Die geladenen Polizisten mussten im Laufe der Verhandlung eingestehen, faktisch keinen handfesten Beweis liefern zu können, der den Wessobrunner als Urheber der restlichen Dateien überführen würde. Da Telegram für gewöhnlich keine näheren Informationen herausgebe, kämen – schenkt man dem Screenshot sowie den Äußerungen des Beschuldigten Glauben – auch die übrigen sieben Betreiber des Accounts für das Posten der Bilder infrage.

Staatsanwältin von Schuld des Angeklagten überzeugt

Weil diese nebenbei auch in Sachbüchern zu finden sind, wollte der Verteidiger wissen, ab wann die Ermittlungsbehörde historische NS-Aufnahmen überhaupt als strafbar einstufe. Immerhin hätten sich die Bücher der Aufklärung verschrieben. Ebenso führe der besagte Account das Wort „Zeitgeschichte“ im Titel.

Dem Wessobrunner war man durch ein Verfahren in Niedersachsen auf die Schliche gekommen. Dort hatte jemand auf einen vergleichbaren Vorgängeraccount verwiesen, dessen Betreiber nachweislich der Angeklagte gewesen sei.
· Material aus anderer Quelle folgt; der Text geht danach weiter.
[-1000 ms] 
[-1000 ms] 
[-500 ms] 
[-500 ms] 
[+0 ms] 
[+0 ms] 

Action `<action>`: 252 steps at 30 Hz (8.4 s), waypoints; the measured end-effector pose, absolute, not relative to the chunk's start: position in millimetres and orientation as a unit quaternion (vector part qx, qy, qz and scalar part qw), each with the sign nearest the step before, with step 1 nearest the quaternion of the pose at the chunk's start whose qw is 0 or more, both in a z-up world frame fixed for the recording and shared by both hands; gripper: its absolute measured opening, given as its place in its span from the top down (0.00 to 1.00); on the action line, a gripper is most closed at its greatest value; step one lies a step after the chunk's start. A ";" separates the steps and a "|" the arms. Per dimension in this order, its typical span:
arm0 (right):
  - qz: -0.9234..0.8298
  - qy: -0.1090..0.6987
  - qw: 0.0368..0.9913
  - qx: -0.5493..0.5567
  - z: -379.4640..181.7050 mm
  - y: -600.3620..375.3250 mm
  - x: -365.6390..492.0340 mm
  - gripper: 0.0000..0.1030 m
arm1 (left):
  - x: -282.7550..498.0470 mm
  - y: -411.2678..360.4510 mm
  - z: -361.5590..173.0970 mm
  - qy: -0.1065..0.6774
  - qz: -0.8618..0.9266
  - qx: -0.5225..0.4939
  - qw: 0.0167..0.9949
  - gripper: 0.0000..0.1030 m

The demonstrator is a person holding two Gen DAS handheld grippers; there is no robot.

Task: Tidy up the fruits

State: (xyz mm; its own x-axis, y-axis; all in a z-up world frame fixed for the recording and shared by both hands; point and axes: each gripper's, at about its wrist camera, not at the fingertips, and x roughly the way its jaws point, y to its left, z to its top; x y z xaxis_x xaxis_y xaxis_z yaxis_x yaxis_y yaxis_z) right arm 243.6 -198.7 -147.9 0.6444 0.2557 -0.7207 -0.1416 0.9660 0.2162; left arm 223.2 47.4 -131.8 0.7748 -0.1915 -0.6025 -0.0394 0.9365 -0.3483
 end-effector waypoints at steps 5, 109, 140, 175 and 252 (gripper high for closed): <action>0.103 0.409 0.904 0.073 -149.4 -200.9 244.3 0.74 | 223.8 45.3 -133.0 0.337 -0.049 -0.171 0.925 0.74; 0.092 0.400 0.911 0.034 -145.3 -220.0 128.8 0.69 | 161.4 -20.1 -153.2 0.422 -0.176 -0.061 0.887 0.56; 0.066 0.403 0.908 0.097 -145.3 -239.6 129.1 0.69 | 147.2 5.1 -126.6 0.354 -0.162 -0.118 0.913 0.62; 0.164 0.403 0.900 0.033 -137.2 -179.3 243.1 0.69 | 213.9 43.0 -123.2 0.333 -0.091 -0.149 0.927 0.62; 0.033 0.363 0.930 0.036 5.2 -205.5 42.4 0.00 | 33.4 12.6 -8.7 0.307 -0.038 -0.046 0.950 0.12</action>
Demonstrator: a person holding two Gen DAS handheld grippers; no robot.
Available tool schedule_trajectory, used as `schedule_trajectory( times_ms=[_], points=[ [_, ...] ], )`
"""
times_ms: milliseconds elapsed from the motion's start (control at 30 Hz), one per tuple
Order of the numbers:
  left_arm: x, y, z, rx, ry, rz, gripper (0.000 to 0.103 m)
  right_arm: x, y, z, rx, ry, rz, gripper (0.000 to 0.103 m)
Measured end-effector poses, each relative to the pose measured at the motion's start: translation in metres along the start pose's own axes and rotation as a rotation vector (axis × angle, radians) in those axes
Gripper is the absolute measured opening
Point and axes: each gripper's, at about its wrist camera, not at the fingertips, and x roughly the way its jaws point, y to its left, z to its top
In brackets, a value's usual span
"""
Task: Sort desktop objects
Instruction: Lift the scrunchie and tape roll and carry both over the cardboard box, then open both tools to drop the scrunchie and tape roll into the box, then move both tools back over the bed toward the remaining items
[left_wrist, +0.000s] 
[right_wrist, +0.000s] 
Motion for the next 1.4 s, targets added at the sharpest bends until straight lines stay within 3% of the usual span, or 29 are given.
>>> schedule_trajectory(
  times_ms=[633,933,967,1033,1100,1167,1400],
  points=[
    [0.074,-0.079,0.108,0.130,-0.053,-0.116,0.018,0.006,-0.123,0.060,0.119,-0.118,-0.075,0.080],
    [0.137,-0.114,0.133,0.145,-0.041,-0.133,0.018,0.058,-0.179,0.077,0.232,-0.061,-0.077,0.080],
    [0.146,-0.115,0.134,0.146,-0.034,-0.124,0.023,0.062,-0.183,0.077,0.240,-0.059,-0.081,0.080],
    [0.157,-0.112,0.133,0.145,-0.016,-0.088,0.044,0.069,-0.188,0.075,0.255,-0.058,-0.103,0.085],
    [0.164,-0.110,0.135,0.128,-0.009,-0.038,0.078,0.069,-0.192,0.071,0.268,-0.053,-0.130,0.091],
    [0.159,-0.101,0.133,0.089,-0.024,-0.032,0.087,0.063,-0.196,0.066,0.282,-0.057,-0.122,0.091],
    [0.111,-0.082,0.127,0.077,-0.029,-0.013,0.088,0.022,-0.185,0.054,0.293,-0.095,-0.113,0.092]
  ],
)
Für die Staatsanwältin stand abschließend fest, dass der Angeklagte die Bilder veröffentlicht hatte. „Die Einlassung wirft mehr Fragen auf, als sie löst“, sagte sie. Wegen seiner schlechten Qualität sprach sie dem Screenshot zudem keinen Beweiswert zu.

Drei Jahre Haft gefordert

Auch aufgrund des Gedichts, das dem Nazi-Lied teilweise „zum Verwechseln ähnlich“ sei, sowie wegen zahlreicher Vorstrafen forderte sie drei Jahre Haft. Der Verteidiger steuerte vehement dagegen und plädierte auf Freispruch. Es sei „Aufgabe der Anklage, die Tat nachzuweisen“. Bislang berufe man sich lediglich auf „reine Mutmaßungen“, erklärte er. Auch Richter Lars Baumann sagte, „es bleibt eine starke Vermutung, aber keine Gewissheit“.

Das Gedicht mit seinen Parallelen zum Kampflied der Nazis blieb allerdings nicht ohne rechtliche Folgen. Dafür bekam der Angeklagte eine Freiheitsstrafe von neun Monaten – ohne Bewährung. Der christliche Hintergedanke wirke „eher vorgeschoben“, so der Richter.